5. Wie kann der Weg aus der Krise aussehen?

Berlin: Der frühere hessische Ministerpräsident Roland Koch hat einmal unter der Hand gesagt, an einer Teilentschuldung Berlins führe kein Weg vorbei. Bis es dazu kommt, wird es aber noch eine Weile dauern, und bis dahin will die bundesstaatliche Gemeinschaft Berliner Eigenbeiträge sehen. Da die Länder keine Steuerhoheit haben (außer bei Marginalien wie der Grunderwerbsteuer), kann Berlin auf der Einnahmenseite wenig bewegen. Zudem werden die Solidarpaktmittel bis 2019 auf null abgeschmolzen. Natürlich könnte der Bund immer mehr Einrichtungen in Berlin übernehmen, aber das hat auch verfassungsrechtliche Grenzen. Bleiben Ausgaben und Verkäufe: Bis Oktober hat Nußbaum jetzt Zeit, um Ideen für das Sanierungsprogramm zusammenzutragen, das Bund und Länder von der Hauptstadt verlangen. Denn auch Berlin muss 2020 so weit sein, ohne neue Schulden auszukommen.

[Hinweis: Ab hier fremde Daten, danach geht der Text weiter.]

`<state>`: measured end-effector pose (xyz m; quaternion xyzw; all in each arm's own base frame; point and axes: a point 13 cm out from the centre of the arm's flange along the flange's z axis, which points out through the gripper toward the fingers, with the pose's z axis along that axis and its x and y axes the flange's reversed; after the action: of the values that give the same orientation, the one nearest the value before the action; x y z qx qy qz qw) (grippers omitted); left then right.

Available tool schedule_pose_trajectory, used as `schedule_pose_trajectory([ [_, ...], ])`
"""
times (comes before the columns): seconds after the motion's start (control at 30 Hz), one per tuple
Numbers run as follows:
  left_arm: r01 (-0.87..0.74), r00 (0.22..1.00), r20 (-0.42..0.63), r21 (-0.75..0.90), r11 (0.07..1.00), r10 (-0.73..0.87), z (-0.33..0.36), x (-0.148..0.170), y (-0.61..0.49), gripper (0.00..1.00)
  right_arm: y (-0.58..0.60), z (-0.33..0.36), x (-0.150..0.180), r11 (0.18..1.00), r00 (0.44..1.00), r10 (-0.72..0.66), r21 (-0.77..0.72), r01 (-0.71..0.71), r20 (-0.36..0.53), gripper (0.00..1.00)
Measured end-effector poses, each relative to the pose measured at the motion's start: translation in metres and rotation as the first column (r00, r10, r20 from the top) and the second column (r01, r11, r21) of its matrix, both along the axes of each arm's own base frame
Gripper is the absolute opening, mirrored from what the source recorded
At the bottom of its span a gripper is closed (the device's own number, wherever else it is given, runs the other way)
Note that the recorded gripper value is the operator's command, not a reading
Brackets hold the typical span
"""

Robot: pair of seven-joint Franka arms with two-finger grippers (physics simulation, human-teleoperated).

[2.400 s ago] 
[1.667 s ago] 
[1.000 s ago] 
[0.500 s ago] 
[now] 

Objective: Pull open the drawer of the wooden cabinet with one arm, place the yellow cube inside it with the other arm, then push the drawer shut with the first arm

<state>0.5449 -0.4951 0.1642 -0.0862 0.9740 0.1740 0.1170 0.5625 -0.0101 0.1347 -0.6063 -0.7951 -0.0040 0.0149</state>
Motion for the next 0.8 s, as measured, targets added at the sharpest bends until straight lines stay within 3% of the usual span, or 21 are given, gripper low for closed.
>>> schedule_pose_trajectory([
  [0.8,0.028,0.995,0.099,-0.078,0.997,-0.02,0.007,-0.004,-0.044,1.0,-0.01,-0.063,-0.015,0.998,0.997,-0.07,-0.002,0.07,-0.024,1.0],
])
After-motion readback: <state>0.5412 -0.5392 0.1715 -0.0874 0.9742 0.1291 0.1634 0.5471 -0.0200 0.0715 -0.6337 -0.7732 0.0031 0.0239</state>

Griechenland: Um das Budget wieder ins Lot zu bringen, erwäge die Regierung jetzt rückwirkend Sondersteuern auf Immobilien, berichten griechische Medien. Auch Grundfreibeträge bei der Einkommensteuer sollen gestrichen oder gekürzt werden, heißt es. Außerdem will Griechenland im großen Stil Staatsfirmen privatisieren: Häfen und Wasserwerke, Banken und Spielkasinos, Gas- und Stromversorger sowie der Fernmeldekonzern OTE stehen zum Verkauf. Bereits bis Ende des Jahres hofft das Finanzministerium, so 3,5 bis 5,5 Milliarden Euro einzunehmen, im kommenden Jahr sollen es vier bis sechs Milliarden sein. Insgesamt hofft Griechenland bis 2015 auf 50 Milliarden Euro. Diskutiert wird auf EU-Seite zusätzlich eine sanfte Umschuldung, bei der Griechenland länger Zeit hat, seine Schulden zu tilgen.